After searching around for "no parent snapshot found" restic for a bit, I eventually got the gist: no parent snapshot found is like the restic-equivalent of SQL's full table scan: you read all the files on the local disk, and compare hashes against the existing repository of all snapshots to decide what has changed.

But we can be more efficient (with a caveat I'll address later): if we're on the same computer and doing an incremental backup, we can skip all the files that haven't been modified since the last time we checked. This will save us a ton of time scanning gigabytes (or more!) of files that we know haven't changed.
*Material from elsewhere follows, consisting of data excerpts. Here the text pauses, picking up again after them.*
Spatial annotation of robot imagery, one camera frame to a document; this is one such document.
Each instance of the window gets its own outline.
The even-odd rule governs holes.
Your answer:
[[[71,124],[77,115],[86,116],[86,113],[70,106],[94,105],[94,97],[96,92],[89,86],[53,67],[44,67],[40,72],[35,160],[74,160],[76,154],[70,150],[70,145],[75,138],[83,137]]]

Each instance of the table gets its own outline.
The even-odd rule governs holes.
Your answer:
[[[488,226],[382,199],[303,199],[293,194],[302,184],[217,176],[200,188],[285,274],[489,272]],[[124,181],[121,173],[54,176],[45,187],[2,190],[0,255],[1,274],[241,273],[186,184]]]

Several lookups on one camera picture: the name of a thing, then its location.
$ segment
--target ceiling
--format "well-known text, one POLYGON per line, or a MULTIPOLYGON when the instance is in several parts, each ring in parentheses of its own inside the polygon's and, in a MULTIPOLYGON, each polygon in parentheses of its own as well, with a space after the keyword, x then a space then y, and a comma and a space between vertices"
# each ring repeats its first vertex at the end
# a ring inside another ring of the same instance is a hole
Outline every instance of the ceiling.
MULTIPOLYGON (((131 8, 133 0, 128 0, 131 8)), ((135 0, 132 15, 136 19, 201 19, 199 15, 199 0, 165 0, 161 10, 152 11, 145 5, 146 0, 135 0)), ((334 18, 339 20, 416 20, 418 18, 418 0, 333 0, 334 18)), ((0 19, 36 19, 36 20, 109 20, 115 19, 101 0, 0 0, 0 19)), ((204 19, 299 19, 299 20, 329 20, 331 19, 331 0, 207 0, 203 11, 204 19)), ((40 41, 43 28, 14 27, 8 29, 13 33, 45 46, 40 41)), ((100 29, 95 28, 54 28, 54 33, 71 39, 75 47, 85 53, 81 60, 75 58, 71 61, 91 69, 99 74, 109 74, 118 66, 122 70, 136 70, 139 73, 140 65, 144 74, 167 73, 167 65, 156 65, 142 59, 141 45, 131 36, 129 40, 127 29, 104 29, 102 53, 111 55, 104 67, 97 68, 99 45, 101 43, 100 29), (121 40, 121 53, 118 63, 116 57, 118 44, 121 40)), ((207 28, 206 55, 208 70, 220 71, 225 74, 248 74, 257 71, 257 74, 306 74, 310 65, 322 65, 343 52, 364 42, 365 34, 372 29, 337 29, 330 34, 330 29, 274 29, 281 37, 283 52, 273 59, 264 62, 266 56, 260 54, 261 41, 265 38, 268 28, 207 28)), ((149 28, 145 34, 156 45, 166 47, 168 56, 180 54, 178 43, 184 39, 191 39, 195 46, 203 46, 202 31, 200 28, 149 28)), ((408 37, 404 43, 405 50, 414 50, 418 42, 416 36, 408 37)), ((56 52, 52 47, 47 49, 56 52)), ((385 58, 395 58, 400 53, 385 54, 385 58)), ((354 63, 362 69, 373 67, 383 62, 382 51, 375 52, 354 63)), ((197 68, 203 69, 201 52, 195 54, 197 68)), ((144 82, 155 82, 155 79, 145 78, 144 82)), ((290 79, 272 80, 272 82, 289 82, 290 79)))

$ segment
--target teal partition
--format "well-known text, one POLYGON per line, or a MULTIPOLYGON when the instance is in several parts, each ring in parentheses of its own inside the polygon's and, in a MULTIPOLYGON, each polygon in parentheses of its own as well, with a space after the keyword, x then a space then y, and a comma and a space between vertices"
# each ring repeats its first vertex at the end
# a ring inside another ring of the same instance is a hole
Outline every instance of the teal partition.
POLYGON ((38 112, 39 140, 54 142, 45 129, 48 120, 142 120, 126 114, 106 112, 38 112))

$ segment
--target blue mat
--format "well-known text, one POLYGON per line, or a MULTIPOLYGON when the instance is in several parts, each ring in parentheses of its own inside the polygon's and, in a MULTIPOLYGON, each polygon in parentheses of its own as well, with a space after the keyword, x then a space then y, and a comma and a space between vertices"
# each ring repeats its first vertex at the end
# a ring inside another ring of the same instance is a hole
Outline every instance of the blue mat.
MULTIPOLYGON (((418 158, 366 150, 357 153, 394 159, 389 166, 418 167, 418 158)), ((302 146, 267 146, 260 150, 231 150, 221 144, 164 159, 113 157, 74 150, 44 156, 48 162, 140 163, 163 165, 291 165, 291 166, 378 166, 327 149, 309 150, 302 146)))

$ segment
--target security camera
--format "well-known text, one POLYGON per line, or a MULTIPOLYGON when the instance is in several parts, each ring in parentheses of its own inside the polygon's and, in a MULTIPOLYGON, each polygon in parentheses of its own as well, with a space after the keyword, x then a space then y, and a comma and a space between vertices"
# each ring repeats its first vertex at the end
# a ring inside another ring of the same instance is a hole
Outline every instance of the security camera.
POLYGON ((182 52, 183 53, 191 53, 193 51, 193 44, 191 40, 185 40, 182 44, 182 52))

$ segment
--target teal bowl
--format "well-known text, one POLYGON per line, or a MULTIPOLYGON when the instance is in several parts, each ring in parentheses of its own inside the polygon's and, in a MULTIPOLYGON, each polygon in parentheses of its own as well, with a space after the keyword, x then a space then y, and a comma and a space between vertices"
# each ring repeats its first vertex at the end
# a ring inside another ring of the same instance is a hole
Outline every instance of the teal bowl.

And this is how Restic works under normal conditions: every time you run the backup, it selects a parent snapshot using a set of heuristics.

Heurestics

The process Restic uses for selecting a parent snapshot is described in its docs, but by default, it looks for the latest snapshot covering the same set of paths, and with the same hostname.

This second one is what causes problems for our K8s-based backups, as the default hostname for a cronjob is something like:

<job name>-<timestamp>-<random suffix>

And so every time we go to do a backup, all the previous snapshots are ruled out as candidates because each has a different hostname. As mentioned in the TL;DR, we can fix this by either setting the host to a constant with --host, or (the Restic recommended approach) of setting --group-by=paths to ignore the unstable hostname when selecting a parent snapshot.

Restic's default here makes sense for supporting the usecase of multiple computers syncing to the same repository with some overlapping set of shared files - you can't compare the timestamps if you're on a different computer, as the files may have been put there at different times or clocks could be out of sync, etc, etc.

But if we know our backup cronjob pods are doing backups from the same underlying volume mount every time, we can tell Restic to just rely on the paths, and trust the timestamps to determine which files we can safely ignore if present in the parent snapshot.

The Caveat

The caveat here is that using a parent snapshot seems to actually be slower for certain backup workloads. A few of the services I'm backing up are comprised of a bunch of small files, and it ends up being significantly faster (seconds vs minutes) to just let it scan the whole local directory versus load all the parent snapshot metadata. I think this is a pathology with slow downloads on the storage backend that I'm using (Backblaze), but still worth noting. Which is all to say: try tweaking the configs, doing multiple runs of different types (full, incremental, etc) and seeing what performs best.

And Finally, The Results

(See the chart at the top of the post)

As expected, services that store a lot of data in a lot of slow-changing files had the best gains, as we can skip reading all the already backed up data. My self-hosted Google Drive/Dropbox replacement and personal Docker image registry both fit that profile. For smaller repositories (<1 GB), the change is negligible.